Fan-out research with merge

from adk_fluent import Agent, FanOut, S

research = (
    FanOut("research")
    .branch(Agent("web").writes("web_results"))
    .branch(Agent("docs").writes("doc_results"))
    >> S.merge("web_results", "doc_results", into="all_results")
    >> Agent("synthesizer").reads("all_results").writes("synthesis")
)

Review loop

from adk_fluent.patterns import review_loop

pipeline = review_loop(
    worker=Agent("writer").instruct("Write a draft."),
    reviewer=Agent("reviewer").instruct("Review the draft."),
    quality_key="review_score",
    target=0.8,
    max_rounds=3,
)

T Module: Tool Composition

The T module provides a compositional namespace for tool construction.
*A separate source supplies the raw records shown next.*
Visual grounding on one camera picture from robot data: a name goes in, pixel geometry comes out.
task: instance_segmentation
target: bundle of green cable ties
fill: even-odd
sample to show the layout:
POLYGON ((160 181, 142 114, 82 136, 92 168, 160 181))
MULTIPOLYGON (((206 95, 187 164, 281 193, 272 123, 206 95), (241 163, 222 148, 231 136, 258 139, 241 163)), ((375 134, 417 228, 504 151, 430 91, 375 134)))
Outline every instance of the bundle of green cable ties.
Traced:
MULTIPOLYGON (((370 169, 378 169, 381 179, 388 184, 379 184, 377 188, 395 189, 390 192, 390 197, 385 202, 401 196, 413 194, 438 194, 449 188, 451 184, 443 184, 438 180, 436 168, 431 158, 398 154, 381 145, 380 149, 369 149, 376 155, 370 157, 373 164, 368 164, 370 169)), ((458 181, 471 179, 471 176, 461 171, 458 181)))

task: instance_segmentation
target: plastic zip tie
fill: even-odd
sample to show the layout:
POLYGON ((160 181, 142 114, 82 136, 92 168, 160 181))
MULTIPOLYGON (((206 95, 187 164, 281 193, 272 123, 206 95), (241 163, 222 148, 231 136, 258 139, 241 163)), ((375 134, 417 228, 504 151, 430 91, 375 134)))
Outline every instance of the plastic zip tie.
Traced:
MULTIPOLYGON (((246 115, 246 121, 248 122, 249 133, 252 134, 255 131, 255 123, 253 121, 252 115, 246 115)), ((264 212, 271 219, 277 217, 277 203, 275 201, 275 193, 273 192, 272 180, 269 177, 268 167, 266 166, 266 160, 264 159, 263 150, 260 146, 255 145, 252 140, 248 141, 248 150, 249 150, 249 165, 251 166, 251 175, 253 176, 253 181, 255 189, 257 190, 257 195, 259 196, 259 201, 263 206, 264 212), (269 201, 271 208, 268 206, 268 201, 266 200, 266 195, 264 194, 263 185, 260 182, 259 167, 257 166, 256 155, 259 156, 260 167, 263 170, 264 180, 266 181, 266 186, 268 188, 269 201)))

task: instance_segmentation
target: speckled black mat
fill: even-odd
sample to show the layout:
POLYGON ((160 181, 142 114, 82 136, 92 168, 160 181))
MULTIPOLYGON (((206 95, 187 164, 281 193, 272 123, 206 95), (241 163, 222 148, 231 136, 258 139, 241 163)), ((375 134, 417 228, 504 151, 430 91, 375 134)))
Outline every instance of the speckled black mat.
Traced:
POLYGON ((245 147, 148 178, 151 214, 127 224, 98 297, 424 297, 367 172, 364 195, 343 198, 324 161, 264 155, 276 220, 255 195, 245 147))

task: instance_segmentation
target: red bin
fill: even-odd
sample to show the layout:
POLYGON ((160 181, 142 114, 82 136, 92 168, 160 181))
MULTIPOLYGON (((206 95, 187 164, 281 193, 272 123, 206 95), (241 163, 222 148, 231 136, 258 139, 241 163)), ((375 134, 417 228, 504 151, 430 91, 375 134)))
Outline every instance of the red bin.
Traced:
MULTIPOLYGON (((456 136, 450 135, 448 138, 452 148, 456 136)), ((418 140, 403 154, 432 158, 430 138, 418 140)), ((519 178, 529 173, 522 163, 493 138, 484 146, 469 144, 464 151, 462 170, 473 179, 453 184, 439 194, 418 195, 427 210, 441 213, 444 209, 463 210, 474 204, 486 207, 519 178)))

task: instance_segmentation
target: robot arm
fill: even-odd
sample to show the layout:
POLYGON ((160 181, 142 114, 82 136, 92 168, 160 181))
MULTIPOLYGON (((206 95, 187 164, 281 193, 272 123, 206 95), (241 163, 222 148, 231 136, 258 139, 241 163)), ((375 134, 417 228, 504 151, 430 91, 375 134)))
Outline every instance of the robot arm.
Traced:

Compose with | (chain).

from adk_fluent import Agent, T

agent = Agent("assistant").tools(
    T.google_search()
    | T.fn(my_func)
    | T.agent(specialist_agent)
)

See the CLAUDE.md T namespace reference for all T factories.


A Module: Artifact Operations

The A module handles artifact publishing, snapshotting, and transformations. Used with .artifacts() or >>.

from adk_fluent import Agent, A

agent = (
    Agent("generator")
    .writes("report_text")
    .artifacts(A.publish("report.md", from_key="report_text"))
)

See the CLAUDE.md A namespace reference for all A factories.